TASK DETAILS:
Below are some entries. Repeat exactly the lines from the one with "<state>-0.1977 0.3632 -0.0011" through the one with "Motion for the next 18", and only those.

Top of INPUT DATA

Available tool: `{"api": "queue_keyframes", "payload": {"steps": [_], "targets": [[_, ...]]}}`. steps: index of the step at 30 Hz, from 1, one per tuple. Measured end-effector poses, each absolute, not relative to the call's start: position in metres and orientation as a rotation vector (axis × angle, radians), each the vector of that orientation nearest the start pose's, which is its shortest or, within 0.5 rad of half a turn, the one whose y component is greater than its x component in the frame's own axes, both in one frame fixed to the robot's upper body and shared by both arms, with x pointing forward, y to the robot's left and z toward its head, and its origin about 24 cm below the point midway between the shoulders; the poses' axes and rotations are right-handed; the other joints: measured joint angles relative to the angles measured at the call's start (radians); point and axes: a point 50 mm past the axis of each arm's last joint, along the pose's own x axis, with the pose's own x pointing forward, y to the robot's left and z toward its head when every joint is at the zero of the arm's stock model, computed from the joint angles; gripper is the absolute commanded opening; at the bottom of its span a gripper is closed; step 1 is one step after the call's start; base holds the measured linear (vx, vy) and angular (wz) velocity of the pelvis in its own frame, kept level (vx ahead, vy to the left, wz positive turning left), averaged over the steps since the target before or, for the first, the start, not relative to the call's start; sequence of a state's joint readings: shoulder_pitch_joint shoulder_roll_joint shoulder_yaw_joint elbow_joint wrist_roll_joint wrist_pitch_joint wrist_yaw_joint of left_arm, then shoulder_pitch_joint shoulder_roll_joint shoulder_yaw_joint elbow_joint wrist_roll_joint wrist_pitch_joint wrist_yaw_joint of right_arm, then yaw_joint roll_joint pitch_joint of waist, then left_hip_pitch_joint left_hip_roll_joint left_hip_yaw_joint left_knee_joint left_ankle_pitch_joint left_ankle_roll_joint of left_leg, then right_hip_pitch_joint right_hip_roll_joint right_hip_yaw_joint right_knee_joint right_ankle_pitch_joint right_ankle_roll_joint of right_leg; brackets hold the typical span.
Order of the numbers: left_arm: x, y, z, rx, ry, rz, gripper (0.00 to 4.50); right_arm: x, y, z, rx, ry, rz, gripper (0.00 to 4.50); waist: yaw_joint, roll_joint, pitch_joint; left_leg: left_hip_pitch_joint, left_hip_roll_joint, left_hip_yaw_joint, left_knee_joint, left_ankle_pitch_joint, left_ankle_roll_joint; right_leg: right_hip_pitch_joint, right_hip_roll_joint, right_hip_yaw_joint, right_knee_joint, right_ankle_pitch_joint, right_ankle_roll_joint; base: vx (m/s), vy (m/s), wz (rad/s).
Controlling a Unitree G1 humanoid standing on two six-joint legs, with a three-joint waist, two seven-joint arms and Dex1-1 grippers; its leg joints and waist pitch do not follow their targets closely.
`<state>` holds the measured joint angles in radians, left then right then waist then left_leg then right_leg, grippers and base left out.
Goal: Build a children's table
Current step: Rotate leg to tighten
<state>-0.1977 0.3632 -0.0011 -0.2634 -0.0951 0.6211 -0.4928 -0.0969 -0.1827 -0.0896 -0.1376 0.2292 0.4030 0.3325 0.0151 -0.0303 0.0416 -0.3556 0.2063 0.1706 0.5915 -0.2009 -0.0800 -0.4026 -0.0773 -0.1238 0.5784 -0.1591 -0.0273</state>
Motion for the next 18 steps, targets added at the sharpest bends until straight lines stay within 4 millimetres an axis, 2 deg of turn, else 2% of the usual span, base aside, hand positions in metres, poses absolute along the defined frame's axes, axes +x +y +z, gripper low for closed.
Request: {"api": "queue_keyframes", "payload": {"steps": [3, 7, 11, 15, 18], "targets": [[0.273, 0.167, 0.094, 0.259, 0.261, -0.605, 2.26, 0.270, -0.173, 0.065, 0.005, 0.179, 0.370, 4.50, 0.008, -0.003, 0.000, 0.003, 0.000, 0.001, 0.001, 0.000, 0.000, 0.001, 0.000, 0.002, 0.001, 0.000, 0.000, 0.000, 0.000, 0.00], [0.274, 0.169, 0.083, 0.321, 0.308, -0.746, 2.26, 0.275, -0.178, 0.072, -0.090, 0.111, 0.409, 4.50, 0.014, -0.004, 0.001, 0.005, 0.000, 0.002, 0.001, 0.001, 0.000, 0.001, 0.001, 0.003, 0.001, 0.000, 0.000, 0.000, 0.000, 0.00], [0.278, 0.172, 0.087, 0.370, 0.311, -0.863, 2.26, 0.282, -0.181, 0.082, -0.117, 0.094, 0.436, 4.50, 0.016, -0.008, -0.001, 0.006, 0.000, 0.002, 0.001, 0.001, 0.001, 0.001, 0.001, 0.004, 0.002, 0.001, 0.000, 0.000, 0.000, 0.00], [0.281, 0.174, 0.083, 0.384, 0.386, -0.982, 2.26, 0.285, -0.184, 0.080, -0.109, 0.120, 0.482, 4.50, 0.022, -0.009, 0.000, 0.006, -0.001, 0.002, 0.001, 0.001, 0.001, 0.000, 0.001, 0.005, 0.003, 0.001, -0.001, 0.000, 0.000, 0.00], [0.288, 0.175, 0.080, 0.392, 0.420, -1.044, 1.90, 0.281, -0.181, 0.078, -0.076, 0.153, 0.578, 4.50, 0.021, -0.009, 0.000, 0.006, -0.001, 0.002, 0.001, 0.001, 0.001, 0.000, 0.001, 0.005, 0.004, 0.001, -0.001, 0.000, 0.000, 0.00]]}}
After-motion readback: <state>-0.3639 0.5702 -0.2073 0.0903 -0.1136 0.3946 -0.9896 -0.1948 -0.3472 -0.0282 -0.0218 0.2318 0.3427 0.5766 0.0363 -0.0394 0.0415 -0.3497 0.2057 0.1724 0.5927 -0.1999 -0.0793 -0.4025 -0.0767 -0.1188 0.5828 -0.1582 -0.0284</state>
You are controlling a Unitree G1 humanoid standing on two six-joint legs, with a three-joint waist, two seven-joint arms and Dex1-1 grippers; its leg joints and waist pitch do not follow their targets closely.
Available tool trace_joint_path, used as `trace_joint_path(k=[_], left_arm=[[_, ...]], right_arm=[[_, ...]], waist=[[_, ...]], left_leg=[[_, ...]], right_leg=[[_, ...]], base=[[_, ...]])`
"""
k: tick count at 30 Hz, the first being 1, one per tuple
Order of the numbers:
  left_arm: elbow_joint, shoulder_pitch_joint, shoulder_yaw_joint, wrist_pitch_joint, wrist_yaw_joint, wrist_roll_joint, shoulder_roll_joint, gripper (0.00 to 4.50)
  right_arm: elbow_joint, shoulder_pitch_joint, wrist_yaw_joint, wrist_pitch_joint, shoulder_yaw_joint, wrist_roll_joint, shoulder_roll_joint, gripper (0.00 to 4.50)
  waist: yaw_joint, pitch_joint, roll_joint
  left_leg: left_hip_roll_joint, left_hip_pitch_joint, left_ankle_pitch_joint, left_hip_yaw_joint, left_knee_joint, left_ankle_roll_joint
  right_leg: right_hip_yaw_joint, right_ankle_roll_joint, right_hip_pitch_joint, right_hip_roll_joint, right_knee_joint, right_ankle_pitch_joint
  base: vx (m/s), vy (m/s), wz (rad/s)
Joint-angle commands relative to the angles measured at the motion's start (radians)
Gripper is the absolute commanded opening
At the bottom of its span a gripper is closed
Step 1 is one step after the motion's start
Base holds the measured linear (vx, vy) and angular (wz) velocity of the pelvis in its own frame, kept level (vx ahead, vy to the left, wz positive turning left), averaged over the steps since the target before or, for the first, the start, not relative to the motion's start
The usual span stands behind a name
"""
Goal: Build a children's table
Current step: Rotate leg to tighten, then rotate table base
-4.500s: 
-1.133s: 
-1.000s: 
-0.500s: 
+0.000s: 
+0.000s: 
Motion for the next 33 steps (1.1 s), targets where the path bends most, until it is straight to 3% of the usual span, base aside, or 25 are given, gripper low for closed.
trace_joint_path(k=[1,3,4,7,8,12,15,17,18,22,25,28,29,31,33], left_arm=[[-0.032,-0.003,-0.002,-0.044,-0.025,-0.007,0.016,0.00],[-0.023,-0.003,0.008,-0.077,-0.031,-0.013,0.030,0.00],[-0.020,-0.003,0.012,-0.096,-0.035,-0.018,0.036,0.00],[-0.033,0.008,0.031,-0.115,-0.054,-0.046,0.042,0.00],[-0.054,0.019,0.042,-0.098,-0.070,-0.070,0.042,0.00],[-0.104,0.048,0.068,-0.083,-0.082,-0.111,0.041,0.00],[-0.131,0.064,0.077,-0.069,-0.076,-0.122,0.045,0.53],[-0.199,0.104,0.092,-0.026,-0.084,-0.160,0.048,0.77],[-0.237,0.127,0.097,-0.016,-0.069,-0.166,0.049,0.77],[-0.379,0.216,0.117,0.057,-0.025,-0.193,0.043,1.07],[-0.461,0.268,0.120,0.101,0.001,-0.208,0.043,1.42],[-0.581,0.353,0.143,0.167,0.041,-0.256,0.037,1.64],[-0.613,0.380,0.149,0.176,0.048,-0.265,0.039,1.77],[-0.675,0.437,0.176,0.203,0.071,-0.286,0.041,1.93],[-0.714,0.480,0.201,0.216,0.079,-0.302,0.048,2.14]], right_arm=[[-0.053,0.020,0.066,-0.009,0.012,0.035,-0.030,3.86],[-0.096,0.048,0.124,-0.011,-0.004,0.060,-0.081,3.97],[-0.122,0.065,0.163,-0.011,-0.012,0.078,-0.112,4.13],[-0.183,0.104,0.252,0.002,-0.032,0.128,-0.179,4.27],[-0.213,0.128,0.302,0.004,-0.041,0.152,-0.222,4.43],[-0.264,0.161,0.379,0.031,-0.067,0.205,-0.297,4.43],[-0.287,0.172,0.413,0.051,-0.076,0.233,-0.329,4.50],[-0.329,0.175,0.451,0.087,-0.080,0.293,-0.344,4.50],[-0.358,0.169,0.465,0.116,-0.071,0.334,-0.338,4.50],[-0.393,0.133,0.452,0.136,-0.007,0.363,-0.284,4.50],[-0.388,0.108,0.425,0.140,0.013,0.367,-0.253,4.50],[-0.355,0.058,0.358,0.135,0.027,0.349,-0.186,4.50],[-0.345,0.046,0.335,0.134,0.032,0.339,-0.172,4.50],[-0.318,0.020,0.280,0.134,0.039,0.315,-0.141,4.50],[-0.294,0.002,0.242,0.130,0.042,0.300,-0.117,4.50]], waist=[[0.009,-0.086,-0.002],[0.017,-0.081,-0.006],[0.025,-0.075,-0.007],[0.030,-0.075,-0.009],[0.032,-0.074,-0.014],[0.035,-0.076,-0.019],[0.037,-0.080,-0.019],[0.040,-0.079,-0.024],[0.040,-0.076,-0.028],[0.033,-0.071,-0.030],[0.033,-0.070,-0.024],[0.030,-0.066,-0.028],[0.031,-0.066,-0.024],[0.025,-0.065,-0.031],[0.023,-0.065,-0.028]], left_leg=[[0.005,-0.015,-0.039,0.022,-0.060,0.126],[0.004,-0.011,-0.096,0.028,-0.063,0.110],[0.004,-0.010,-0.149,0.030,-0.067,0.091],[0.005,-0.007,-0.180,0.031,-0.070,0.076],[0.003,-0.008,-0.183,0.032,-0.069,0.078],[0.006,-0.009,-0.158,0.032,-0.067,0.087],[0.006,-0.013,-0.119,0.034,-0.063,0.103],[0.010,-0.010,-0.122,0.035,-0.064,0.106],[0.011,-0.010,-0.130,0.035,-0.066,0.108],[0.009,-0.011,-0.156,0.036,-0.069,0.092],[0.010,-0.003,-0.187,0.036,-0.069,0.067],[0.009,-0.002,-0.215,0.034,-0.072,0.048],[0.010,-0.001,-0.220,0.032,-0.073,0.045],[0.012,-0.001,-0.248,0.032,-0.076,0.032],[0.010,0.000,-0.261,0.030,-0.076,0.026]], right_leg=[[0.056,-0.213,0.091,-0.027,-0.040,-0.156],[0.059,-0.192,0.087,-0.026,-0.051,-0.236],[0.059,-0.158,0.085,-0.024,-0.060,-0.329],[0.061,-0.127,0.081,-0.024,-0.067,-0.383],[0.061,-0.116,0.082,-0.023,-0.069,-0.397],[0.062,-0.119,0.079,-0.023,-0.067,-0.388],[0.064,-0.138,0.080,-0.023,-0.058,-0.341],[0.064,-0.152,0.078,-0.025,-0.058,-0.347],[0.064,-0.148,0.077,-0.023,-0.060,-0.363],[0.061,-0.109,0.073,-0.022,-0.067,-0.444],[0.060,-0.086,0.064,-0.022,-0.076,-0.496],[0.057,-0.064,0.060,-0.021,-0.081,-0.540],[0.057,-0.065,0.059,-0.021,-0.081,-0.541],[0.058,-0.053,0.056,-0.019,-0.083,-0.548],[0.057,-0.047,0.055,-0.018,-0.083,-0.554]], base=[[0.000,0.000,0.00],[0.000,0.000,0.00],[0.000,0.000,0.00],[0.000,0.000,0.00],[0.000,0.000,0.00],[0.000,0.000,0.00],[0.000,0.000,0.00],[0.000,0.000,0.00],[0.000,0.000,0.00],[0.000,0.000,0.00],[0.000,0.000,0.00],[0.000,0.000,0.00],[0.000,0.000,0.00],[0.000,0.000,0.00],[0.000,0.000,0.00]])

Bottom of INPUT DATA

REPLY:
<state>-0.1977 0.3632 -0.0011 -0.2634 -0.0951 0.6211 -0.4928 -0.0969 -0.1827 -0.0896 -0.1376 0.2292 0.4030 0.3325 0.0151 -0.0303 0.0416 -0.3556 0.2063 0.1706 0.5915 -0.2009 -0.0800 -0.4026 -0.0773 -0.1238 0.5784 -0.1591 -0.0273</state>
Motion for the next 18 steps, targets added at the sharpest bends until straight lines stay within 4 millimetres an axis, 2 deg of turn, else 2% of the usual span, base aside, hand positions in metres, poses absolute along the defined frame's axes, axes +x +y +z, gripper low for closed.

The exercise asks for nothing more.